*** SOURCE RECORDS

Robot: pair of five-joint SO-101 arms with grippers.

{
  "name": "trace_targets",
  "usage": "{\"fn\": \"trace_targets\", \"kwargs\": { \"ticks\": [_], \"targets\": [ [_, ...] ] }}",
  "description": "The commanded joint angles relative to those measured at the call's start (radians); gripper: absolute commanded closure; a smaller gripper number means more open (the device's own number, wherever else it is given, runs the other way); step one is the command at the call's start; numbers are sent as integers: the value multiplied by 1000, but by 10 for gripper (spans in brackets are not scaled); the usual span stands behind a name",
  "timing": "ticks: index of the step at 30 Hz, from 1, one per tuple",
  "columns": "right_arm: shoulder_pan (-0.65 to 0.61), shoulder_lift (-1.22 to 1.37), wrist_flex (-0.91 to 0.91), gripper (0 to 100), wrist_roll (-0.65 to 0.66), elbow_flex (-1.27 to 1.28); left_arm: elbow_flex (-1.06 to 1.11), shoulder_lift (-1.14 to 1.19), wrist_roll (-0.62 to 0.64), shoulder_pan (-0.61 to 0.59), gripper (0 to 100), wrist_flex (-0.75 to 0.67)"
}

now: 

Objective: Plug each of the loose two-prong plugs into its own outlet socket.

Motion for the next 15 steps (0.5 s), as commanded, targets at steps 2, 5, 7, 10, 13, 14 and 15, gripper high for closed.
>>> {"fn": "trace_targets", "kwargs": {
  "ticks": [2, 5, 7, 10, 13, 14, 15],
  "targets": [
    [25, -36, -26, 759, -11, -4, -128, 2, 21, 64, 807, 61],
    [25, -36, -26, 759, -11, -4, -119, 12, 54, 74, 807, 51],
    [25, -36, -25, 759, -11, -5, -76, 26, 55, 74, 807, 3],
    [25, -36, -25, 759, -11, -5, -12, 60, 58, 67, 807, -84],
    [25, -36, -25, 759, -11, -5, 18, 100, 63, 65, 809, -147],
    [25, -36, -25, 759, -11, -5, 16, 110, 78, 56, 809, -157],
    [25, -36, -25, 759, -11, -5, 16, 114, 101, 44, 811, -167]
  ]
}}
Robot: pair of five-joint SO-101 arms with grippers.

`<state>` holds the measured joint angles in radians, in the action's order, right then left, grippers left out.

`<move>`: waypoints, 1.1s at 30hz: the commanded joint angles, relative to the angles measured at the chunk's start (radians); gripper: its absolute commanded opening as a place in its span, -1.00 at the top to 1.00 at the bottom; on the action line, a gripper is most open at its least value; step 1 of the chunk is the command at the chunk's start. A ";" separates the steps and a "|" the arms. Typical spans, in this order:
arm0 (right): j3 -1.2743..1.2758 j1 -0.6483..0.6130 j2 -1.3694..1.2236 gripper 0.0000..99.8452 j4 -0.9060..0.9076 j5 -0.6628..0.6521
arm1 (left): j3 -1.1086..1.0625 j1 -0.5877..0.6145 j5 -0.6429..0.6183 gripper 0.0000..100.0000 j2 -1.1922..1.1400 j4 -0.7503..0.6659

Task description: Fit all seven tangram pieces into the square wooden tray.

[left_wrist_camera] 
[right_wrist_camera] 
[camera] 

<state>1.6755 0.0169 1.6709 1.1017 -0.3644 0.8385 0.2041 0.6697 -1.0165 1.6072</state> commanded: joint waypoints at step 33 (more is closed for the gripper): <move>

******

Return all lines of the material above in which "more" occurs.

  "description": "The commanded joint angles relative to those measured at the call's start (radians); gripper: absolute commanded closure; a smaller gripper number means more open (the device's own number, wherever else it is given, runs the other way); step one is the command at the call's start; numbers are sent as integers: the value multiplied by 1000, but by 10 for gripper (spans in brackets are not scaled); the usual span stands behind a name",
<state>1.6755 0.0169 1.6709 1.1017 -0.3644 0.8385 0.2041 0.6697 -1.0165 1.6072</state> commanded: joint waypoints at step 33 (more is closed for the gripper): <move>

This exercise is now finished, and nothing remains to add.